▶ [Source data]
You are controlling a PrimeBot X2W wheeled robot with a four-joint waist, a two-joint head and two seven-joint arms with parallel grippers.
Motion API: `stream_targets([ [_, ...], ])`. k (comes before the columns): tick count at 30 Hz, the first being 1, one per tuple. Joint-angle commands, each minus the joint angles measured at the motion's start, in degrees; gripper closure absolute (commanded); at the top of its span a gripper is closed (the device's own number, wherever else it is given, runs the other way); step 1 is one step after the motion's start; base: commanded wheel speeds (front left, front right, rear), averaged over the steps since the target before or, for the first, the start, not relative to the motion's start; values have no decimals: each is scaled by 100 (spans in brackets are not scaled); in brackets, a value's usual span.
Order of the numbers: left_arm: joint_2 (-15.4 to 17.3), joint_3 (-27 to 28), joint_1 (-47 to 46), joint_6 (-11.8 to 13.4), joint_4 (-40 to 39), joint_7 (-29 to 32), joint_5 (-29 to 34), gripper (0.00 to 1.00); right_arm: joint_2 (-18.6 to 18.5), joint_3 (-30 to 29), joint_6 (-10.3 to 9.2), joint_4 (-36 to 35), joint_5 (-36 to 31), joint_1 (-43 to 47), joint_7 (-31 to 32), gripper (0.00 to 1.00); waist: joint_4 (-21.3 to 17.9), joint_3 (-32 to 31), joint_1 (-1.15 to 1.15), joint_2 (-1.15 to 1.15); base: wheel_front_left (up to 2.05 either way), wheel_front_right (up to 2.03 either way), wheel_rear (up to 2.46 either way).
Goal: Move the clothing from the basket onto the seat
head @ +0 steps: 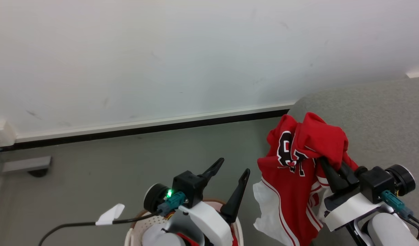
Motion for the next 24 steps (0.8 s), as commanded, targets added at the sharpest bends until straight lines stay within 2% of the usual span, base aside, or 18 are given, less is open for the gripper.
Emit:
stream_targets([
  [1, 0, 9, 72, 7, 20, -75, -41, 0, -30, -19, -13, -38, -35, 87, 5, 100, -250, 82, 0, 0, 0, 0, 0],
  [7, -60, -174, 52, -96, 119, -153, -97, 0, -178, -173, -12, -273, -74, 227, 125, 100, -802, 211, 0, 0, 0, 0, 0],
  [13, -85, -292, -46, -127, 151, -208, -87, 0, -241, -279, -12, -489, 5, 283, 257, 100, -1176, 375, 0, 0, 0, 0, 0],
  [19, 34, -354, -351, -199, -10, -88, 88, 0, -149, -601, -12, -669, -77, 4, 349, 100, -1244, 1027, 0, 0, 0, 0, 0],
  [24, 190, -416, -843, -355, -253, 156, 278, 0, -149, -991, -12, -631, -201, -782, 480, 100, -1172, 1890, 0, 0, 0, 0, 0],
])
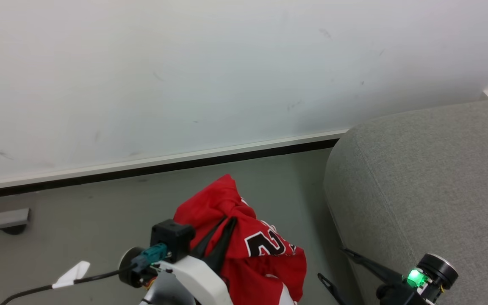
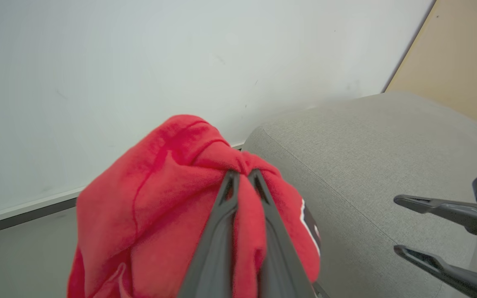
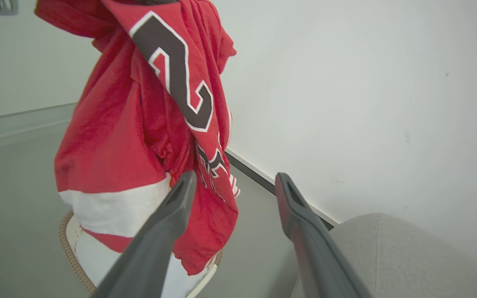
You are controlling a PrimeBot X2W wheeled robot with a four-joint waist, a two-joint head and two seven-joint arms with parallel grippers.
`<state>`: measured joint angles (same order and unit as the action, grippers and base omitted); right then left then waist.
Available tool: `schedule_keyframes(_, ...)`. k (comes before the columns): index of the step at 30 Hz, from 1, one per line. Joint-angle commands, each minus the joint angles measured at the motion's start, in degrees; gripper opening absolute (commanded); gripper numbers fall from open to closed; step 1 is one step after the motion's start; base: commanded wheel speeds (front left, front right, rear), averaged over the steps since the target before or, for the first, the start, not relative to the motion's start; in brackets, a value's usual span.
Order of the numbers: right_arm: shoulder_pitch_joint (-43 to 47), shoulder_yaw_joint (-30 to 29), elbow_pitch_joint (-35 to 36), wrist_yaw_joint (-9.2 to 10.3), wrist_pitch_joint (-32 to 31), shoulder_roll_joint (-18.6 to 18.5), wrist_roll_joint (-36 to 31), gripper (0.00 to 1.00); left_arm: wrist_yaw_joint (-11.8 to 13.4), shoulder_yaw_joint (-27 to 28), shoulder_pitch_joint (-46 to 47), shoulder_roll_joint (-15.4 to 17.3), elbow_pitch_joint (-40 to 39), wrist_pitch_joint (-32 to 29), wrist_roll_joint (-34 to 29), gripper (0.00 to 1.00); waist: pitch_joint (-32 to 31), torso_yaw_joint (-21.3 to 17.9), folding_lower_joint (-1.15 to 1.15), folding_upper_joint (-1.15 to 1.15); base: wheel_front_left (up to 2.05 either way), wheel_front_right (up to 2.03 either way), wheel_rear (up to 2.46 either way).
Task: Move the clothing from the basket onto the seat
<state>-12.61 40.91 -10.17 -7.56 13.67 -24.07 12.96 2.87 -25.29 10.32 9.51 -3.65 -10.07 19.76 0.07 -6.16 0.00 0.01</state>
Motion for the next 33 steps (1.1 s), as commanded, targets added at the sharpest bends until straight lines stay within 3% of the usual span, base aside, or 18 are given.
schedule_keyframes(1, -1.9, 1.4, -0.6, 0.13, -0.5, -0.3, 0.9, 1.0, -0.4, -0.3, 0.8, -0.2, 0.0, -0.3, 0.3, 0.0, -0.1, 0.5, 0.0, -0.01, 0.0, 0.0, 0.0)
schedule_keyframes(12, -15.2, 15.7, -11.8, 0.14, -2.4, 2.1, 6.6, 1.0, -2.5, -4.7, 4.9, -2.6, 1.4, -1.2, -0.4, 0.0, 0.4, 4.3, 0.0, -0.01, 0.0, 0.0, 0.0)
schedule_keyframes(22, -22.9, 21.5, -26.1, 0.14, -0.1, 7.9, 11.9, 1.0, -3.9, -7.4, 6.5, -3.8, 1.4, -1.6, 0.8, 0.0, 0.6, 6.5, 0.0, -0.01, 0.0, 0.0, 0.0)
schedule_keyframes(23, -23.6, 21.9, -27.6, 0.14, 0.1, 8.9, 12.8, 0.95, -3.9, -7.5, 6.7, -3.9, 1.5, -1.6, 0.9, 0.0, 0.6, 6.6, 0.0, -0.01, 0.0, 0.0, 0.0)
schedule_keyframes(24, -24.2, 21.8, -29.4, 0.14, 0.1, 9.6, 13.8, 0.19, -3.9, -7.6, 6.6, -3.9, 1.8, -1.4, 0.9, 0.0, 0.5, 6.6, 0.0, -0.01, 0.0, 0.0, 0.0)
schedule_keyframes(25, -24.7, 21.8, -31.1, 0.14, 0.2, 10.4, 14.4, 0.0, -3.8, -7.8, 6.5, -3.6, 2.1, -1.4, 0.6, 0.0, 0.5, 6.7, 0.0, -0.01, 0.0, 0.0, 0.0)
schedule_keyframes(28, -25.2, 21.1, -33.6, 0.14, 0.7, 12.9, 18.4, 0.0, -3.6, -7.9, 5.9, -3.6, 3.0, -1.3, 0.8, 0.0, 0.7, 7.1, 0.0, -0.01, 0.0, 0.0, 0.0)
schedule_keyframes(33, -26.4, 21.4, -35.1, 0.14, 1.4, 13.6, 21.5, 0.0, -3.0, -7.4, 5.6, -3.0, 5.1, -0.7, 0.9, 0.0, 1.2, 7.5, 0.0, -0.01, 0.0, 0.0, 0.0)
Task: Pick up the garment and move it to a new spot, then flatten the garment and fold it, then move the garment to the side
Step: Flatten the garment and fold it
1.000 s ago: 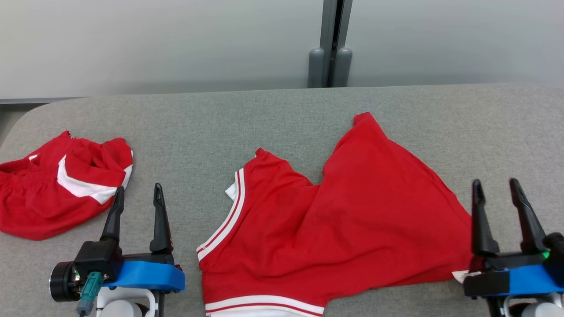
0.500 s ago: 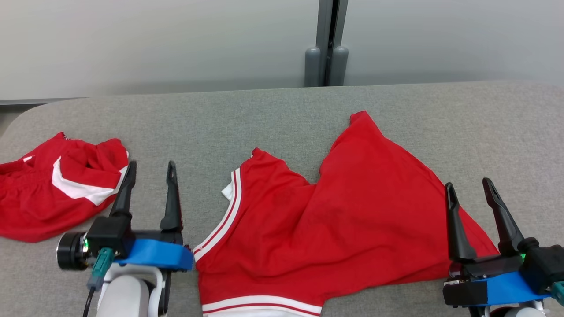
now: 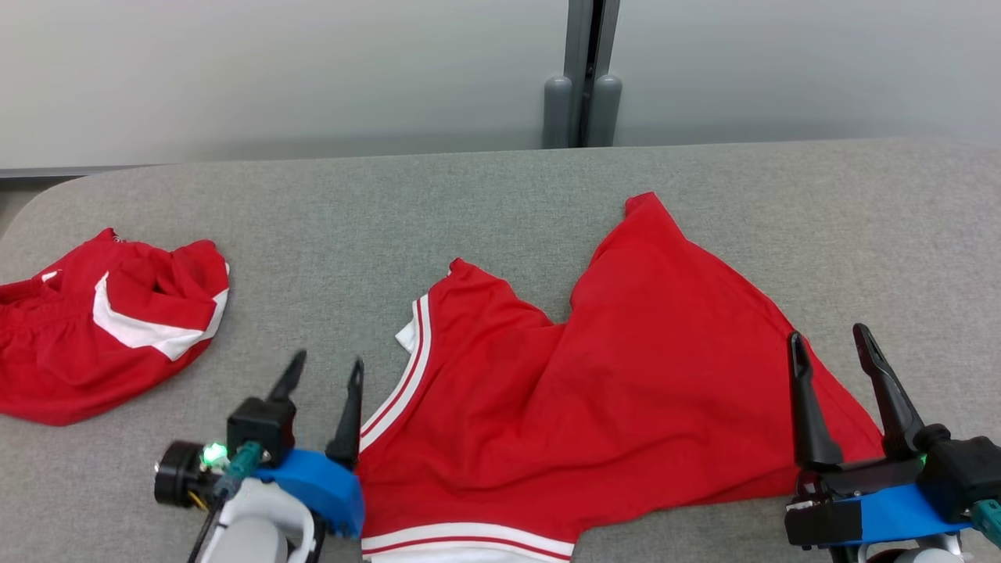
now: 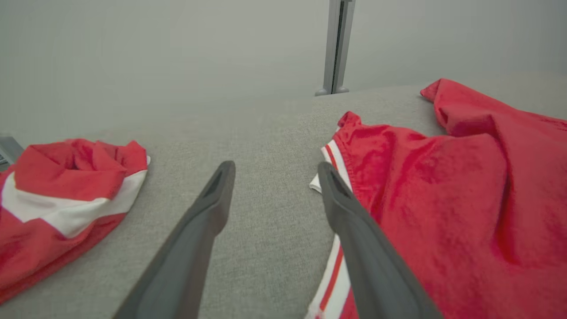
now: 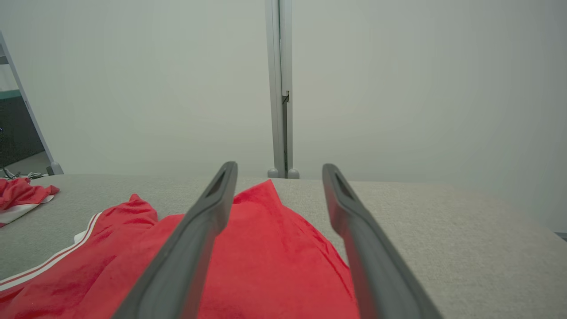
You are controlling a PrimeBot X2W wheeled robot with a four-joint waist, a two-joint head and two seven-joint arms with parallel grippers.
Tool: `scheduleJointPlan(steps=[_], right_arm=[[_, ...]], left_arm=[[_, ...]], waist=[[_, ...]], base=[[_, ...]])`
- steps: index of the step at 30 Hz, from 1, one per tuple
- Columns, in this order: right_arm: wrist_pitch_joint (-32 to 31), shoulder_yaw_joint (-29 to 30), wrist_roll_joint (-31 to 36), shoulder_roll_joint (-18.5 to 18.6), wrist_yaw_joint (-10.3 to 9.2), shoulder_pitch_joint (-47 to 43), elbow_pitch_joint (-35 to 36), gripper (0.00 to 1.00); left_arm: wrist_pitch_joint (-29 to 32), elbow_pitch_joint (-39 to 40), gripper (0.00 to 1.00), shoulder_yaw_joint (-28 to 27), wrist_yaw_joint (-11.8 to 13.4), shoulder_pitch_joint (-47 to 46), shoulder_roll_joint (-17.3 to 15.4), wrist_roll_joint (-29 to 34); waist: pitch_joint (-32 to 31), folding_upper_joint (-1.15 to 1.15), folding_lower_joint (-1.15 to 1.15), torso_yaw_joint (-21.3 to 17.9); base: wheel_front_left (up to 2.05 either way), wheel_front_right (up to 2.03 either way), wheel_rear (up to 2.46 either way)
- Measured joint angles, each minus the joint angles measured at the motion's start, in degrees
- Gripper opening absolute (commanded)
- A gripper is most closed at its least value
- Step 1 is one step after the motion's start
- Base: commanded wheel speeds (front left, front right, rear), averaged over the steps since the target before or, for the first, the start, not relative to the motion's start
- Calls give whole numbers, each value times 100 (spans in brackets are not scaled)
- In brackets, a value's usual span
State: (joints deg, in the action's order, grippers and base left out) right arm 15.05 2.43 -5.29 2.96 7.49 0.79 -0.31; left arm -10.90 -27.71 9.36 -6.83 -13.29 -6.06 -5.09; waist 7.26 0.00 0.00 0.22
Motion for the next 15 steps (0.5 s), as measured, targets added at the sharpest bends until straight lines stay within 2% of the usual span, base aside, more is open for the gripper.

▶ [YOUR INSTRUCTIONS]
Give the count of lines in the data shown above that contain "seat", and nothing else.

▶ [RESULT OF THIS TASK]
2